I began married life in a fashionable inner-city apartment, with a promising career in marketing and a handsome stockbroker husband. But my husband’s urbanity disguised an obsessive gambling habit that he fed on the casino floor, as well as in the stock exchange. I naively misread all his lies and evasions, suspecting another woman. It wasn’t until the divorce lawyers started investigating that I discovered how little there was left of our joint assets. And for the first time in my life I was unemployed. The stress had affected my work and lost me my job. I would soon need to look for work again, but I wanted to spend a few months at home with Amy to give her time to settle into her new life, and for both of us to heal.

In the meantime, there was plenty to be done around the house, and I found myself enjoying the work. It was intellectually and emotionally undemanding, yet somehow satisfying. Perhaps it was meeting the nesting instinct that I’d had no time to indulge in my previous life. I even discovered a green thumb I never thought I had.

Amy liked the house, too, especially the backyard, which was a novelty for a child brought up in an apartment. Together we made her a cubby house from the boxes the fridge and washing machine came in. She would sit in there for hours playing with her fashion dolls that had suddenly developed talents for cooking and housekeeping. When she felt the need for human company, she would go into the front garden and chat to the few people who walked past. I kept a nervous eye on her, but she was scrupulous in following my orders never to go out the gate without me.

At night she would crawl into my lap to hear a bedtime story, and though she had long since stopped sucking it, her thumb would creep back into her mouth. She had stopped asking about her father. I feared it was more because she didn’t like seeing me cry than because she had forgotten him. I refused to take her to see him, even if it was a low security prison.

***

‘Jim-from-next-door wants to cut the lawn,’ Amy announced breathlessly one afternoon. ‘He says I should ask you if it’s all right for me to open the gate and let him in.’

I went to the window and peered out between the old sheets that were still covering them. He was on the nature strip leaning against his lawnmower. At this distance it was hard to make out his face, but there was no missing the perfection of a physique clad only in a sweaty singlet and football shorts. Its very perfection sounded an instinctive warning.
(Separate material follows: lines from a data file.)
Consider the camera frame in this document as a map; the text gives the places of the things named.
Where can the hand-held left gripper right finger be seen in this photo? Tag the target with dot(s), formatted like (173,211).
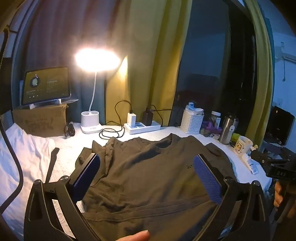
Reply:
(208,178)

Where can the person's left hand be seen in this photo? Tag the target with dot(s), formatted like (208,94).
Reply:
(134,236)

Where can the dark glass window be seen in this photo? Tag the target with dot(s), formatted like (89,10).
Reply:
(208,58)

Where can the narrow yellow curtain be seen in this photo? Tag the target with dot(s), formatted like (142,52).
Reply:
(261,69)

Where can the white tablet stand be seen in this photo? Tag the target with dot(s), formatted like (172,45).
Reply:
(55,102)

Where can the purple cloth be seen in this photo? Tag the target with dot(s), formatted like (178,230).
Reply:
(211,127)

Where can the dark grey t-shirt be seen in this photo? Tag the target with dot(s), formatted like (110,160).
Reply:
(143,176)

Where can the white air conditioner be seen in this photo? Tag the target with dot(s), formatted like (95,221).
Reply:
(286,54)

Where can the blue curtain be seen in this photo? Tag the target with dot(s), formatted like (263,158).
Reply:
(57,34)

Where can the black tablet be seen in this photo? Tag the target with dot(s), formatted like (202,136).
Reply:
(46,83)

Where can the black charger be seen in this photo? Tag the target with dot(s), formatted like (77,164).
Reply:
(147,118)

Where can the white cream tube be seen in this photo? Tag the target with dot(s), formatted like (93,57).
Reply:
(251,165)

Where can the white woven basket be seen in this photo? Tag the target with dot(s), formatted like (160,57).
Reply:
(190,122)

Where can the small yellow figurine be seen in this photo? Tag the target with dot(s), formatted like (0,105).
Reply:
(255,147)

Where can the clear jar with white lid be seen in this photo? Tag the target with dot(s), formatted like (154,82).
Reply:
(215,119)

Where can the brown cardboard box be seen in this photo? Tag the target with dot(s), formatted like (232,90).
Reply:
(39,120)

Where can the person's right hand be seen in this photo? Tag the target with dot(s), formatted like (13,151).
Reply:
(277,194)

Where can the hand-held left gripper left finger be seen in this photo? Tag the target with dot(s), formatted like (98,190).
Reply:
(86,176)

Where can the steel tumbler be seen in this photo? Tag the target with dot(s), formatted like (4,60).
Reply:
(227,132)

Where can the small yellow green object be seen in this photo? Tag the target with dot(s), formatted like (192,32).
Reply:
(235,138)

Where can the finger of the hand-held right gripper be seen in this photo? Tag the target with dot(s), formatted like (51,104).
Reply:
(263,156)

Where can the wide yellow curtain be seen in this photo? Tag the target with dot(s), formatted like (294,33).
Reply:
(148,58)

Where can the white cartoon mug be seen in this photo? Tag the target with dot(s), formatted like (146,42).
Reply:
(240,146)

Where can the white desk lamp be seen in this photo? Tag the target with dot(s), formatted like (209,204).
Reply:
(90,122)

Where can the blue white packet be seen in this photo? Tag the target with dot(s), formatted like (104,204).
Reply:
(190,106)

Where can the white charger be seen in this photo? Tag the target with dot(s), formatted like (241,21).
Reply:
(131,119)

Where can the black boxy device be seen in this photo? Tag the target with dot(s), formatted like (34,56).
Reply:
(279,125)

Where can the white power strip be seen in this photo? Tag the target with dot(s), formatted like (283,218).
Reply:
(150,128)

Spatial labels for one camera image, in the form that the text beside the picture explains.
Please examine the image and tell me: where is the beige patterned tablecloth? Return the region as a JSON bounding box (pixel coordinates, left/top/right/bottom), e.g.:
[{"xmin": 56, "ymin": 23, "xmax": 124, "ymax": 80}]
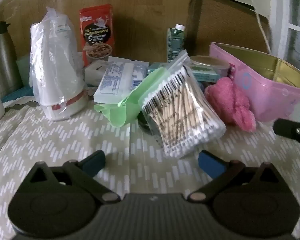
[{"xmin": 0, "ymin": 87, "xmax": 300, "ymax": 240}]

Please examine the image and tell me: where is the light green container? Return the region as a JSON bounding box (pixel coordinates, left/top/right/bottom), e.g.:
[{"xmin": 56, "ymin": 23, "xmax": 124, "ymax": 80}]
[{"xmin": 16, "ymin": 55, "xmax": 34, "ymax": 85}]

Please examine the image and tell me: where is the bagged stack of paper cups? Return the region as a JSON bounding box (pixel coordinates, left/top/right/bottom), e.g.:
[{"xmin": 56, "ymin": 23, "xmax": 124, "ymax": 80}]
[{"xmin": 29, "ymin": 6, "xmax": 88, "ymax": 122}]

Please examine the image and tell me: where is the white wet wipes pack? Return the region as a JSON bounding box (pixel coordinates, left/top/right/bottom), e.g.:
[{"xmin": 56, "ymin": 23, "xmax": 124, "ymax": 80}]
[{"xmin": 94, "ymin": 56, "xmax": 150, "ymax": 103}]

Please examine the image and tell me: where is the small white tissue packet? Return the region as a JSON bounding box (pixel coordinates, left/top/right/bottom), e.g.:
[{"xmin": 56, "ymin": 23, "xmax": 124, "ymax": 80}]
[{"xmin": 84, "ymin": 59, "xmax": 108, "ymax": 84}]

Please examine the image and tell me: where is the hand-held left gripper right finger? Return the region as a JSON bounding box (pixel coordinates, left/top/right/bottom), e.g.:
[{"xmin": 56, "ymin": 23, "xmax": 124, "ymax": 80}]
[{"xmin": 187, "ymin": 150, "xmax": 284, "ymax": 203}]

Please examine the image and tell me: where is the pink storage box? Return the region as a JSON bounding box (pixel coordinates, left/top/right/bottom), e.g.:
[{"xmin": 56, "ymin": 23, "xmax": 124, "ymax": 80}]
[{"xmin": 209, "ymin": 42, "xmax": 300, "ymax": 123}]

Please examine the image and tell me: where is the stainless steel thermos jug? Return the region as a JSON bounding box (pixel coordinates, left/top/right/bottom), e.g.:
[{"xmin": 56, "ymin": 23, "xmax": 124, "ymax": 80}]
[{"xmin": 0, "ymin": 21, "xmax": 20, "ymax": 98}]

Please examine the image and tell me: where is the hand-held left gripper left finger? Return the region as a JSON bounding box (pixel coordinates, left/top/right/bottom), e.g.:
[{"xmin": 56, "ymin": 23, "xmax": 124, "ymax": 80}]
[{"xmin": 22, "ymin": 150, "xmax": 122, "ymax": 204}]

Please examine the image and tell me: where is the white cable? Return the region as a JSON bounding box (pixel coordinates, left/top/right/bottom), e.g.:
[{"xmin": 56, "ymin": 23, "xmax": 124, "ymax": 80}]
[{"xmin": 245, "ymin": 0, "xmax": 272, "ymax": 54}]

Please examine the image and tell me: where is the green drink carton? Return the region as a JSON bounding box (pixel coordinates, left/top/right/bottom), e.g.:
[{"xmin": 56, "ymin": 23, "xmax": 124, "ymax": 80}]
[{"xmin": 167, "ymin": 24, "xmax": 185, "ymax": 63}]

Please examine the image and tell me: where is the brown cardboard panel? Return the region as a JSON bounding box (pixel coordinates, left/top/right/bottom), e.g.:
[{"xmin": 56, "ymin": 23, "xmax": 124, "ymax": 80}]
[{"xmin": 0, "ymin": 0, "xmax": 190, "ymax": 64}]

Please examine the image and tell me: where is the teal small box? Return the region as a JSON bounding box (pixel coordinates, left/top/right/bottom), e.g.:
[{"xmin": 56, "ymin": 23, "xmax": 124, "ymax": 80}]
[{"xmin": 191, "ymin": 66, "xmax": 219, "ymax": 82}]

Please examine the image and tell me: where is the green plastic bag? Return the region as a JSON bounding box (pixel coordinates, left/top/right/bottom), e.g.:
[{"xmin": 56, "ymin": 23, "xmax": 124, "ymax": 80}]
[{"xmin": 94, "ymin": 67, "xmax": 170, "ymax": 127}]

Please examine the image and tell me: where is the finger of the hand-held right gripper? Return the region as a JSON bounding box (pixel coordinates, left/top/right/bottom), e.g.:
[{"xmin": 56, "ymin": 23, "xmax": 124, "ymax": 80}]
[{"xmin": 273, "ymin": 118, "xmax": 300, "ymax": 146}]

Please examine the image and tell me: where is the red cereal box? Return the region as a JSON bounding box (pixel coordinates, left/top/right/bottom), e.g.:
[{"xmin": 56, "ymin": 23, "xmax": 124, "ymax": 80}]
[{"xmin": 79, "ymin": 4, "xmax": 115, "ymax": 67}]

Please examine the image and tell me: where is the pink fluffy cloth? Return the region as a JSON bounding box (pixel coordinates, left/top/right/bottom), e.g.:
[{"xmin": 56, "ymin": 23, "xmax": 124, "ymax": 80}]
[{"xmin": 204, "ymin": 77, "xmax": 256, "ymax": 132}]

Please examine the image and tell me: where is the teal cloth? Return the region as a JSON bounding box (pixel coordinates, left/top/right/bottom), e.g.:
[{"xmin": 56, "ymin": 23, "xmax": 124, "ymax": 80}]
[{"xmin": 1, "ymin": 85, "xmax": 35, "ymax": 103}]

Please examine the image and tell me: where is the round metal tin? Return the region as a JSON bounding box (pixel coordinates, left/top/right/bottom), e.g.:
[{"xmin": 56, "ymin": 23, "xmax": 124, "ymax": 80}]
[{"xmin": 190, "ymin": 55, "xmax": 232, "ymax": 78}]

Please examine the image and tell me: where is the white window frame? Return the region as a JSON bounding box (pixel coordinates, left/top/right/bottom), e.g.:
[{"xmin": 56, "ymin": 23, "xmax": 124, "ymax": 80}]
[{"xmin": 270, "ymin": 0, "xmax": 300, "ymax": 75}]

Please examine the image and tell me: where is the bag of cotton swabs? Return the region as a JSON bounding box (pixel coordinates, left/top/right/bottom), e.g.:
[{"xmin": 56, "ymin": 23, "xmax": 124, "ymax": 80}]
[{"xmin": 137, "ymin": 51, "xmax": 227, "ymax": 158}]
‘Tell him thank you, but no. We’ve got a lawnmower and I’ll be cutting the lawn myself.’

‘No we haven’t.’

‘We will soon. Now go.’

I watched while Amy delivered my message. Jim gave the window a quizzical look, then tousled Amy’s hair and pushed his lawnmower away. The next day Amy and I went to the local Cash Converters and bought a second-hand lawnmower.

***

After that initial introduction, Amy was full of Jim-from-next-door and talked about him incessantly. Occasionally, I would see him with her. He might only speak to her for a few minutes, but during those moments he gave her his full attention, listening to her with an indulgent smile then leaving her with a quick tousle of her hair. Not even her father had been so attentive. So it was Amy who explained to me the barrage of noise that began waking me up at unearthly hours of the morning — Jim was building an extension.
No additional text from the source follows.